Computer Vision (CSE 455), Winter 2012

Project3 (Single View Modeling)

Data Structures

svmAux.h, PriorityQueue.h: defines some auxiliary data structures and functions.

svm.h: defines the following important data structures:

struct SVMPoint {
    double u,v,w;
    double X,Y,Z,W;
    bool known();
};
typedef CTypedPtrDblList<SVMPoint> PointList;

where (u,v,w) is 2D Homogeneous Coordinates in image plane, and X, Y, Z, W are 3D Homogeneous Coordinates in 3D world. If w = 1, (u, v) is image coordinates, ranging from 0 to image width and 0 to image height respectively. If w=0 means the point is at infinity. Otherwise, (u/w, v/w) is  image coordinates. Similar means for X, Y, Z, W. 

known() returns true if the 3D position of this point is known, false otherwise.

struct SVMLine {
    int orientation;
    SVMPint *pnt1, *pnt2;
};
typedef CTypedPtrDblList<SVMLine> LineList;

where orientation indicates whether the line is supposed to be parallel to X, Y, Z axis or just any possible orientation in 3D. 

struct SVMPolygon {
    CTypedPtrDblList<SVMPoint> pntList;
    double cntx, cnty;
    double H[3][3], invH[3][3];
    char name[256];
};
typedef CTypedPtrDblList<SVMPolygon> PolygonList;

where each polygon consist of a list of SVMPoint and the pointers to the SVMPoints are saved in pntList. 

(cntx, cnty) is the mean of all points in the list, used for polygon selection in UI. H is the homography from normalized texture image of this polygon to the original image; that is, if the INVERSE of H is applied to the image coordinates (u,v,w) in the pntList, the result is the texture coordinates, ranging between [0,1]. invH is the inverse matrix of H. H is used when generating texture images from original image. invH is used to convert image coordinates in pntList to texture coordinates. Whenever you change H, please update invH using Matrix3by3Inv function in svmAux.h. 

name is the name of the polygon. name.gif will be used as texture file name for VRML file. If the polygon has a name "wall", the texture image name should be "wall.tga". "wall.tga" maybe contain something more than a wall, you want to use your scissor programming to cut the wall out of its background.

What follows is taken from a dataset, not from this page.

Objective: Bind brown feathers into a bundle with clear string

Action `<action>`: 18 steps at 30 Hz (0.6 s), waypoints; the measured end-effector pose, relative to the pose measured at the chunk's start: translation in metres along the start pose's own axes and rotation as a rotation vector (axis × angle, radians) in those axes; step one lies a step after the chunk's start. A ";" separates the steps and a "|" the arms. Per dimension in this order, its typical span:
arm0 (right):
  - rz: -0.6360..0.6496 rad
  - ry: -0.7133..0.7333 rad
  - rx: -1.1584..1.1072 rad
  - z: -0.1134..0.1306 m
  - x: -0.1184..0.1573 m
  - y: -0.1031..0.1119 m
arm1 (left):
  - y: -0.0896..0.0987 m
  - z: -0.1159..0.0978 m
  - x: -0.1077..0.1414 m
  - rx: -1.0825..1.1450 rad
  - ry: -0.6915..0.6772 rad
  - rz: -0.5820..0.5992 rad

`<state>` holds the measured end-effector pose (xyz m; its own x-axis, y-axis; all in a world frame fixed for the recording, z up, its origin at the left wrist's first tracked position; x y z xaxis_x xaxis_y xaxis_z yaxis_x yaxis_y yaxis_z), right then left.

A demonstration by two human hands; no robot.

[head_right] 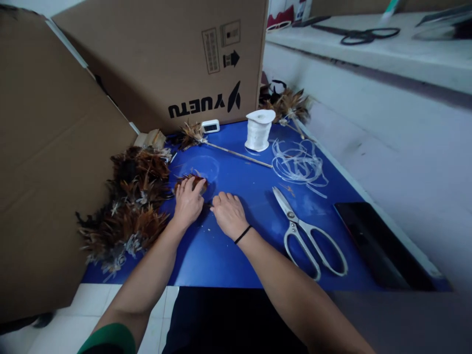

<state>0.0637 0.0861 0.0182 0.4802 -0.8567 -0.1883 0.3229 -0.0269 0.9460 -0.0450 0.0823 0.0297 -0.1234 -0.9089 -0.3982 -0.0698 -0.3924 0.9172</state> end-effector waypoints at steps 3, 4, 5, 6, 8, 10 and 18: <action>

Based on the mask from your scissor and wall.tga, you want to generate a wall.gif with Photoshop, in which background are transparent and the foreground are opaque. If you do this for all the polygons, and save the model as VRML. The skeleton code will generate a VRML file, using polygon's name with ".gif" extension as texture image filename. That's the reason use want to follow my naming convention: wall-->wall.tga-->wall.gif ! If you put the VRML file and all *.gif texture image files under the same directory, you can view it with a VRML viewer.

ImgView.cpp/h: defines and implements imgView class, which handles most of the UI messages and drawing routines. You will work with the following member data:

SVMPoint xVanish, yVanish, zVanish;
SVMPoint refPointOffPlane;
double H[3][3], Hinv[3][3];

xVanish, yVanish, zVanish are vanishing points for X, Y, Z axis, respectively.

refPointOffPlane is the point off of the reference plane that defines the reference height R, as described in lecture.

H is the homography from the reference plane to the image plane, and Hinv is the inverse of H.

vec/mat.h: utility functions for vector and matrix operations. Supports common operations such as +,-,*,/ in vector/matrix domain, as well as vector/matrix specific operations including cross product, inversion, etc. You will find these functions quite handy for the matrix and vector computations involved in this project.